Antigen presentation by B cells is central in the humoral immune response. B cells present antigens to helper T cells which stimulate their differentiation into plasma cells or memory cells. Autophagy-related (ATG) proteins participate in antigen presentation, but their precise contribution is still unclear. Previous work in the laboratory demonstrated the preponderant role of the ATG5 protein. We recently showed that ATG5 is involved in immobilized antigen processing after engagement by the B cell receptor (BCR) through promotion of polarized endocytosis. We aim now at precising how ATG5 protein and other partners participate in BCR trafficking.

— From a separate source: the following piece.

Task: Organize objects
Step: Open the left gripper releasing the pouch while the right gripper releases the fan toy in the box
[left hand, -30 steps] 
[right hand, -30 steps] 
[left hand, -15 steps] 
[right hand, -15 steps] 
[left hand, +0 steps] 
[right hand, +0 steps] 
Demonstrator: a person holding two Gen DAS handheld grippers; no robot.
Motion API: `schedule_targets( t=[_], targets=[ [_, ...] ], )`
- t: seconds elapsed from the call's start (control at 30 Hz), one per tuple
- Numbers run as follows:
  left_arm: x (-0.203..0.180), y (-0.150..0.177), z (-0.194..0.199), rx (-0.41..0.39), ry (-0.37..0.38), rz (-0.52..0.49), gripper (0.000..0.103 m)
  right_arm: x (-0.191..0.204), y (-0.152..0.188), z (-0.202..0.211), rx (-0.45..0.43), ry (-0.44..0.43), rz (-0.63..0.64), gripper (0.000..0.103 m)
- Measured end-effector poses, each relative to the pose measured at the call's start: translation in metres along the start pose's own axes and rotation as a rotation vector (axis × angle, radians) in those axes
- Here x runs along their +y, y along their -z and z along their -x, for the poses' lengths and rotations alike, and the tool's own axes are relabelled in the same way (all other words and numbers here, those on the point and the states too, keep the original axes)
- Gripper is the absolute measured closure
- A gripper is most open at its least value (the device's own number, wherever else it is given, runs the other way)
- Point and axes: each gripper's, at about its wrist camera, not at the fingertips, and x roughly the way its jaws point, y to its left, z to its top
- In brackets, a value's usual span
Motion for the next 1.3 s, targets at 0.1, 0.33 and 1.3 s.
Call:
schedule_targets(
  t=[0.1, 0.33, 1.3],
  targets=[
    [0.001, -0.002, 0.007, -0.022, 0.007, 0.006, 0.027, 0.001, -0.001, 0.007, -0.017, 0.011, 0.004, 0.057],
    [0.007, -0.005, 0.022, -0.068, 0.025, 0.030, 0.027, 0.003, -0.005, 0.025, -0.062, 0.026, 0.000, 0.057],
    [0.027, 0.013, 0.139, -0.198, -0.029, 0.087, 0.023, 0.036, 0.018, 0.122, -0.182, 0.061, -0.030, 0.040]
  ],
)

We generated human B cell lines expressing HA-tagged ATG16L1. Using quantitative mass spectrometry, we identified novel ATG partners in the context of BCR crosslinking. Significant candidate proteins are associated with lysosome exocytosis and fusion with endosomes. We particularly focused on SNAP23, involved in lysosome exocytosis and LC3-associated phagocytosis (LAP). SNAP23 colocalization with BCR after crosslinking is impaired upon ATG5 or ATG16L1 depletion. We are now generating SNAP23-deficient B cell lines to validate its involvement in BCR trafficking and involvement in antigen presentation.
We also intended to define if LC3-conjugation to single membranes is involved in BCR trafficking and antigen acquisition. We therefore studied the impact of RUBCN depletion, essential LC3 associated phagocytosis/endocytosis protein. We stimulated primary B cells isolated from a Rubcn-/- mice, with microbeads-tethered antigens. Upon RUBCN depletion, super-resolution imaging show polarization defects of internalized BCR-containing vesicles. This suggests the involvement of RUBCN-dependent processes in BCR endocytosis. 
Altogether we showed that ATG proteins polarize BCR trafficking and identify new partners in this process. We are now generating transgenic mouse models, with B cells expressing an antigen receptor specific for a model antigen to address the question of the in vivo impact on this pathway on the optimization of the humoral response.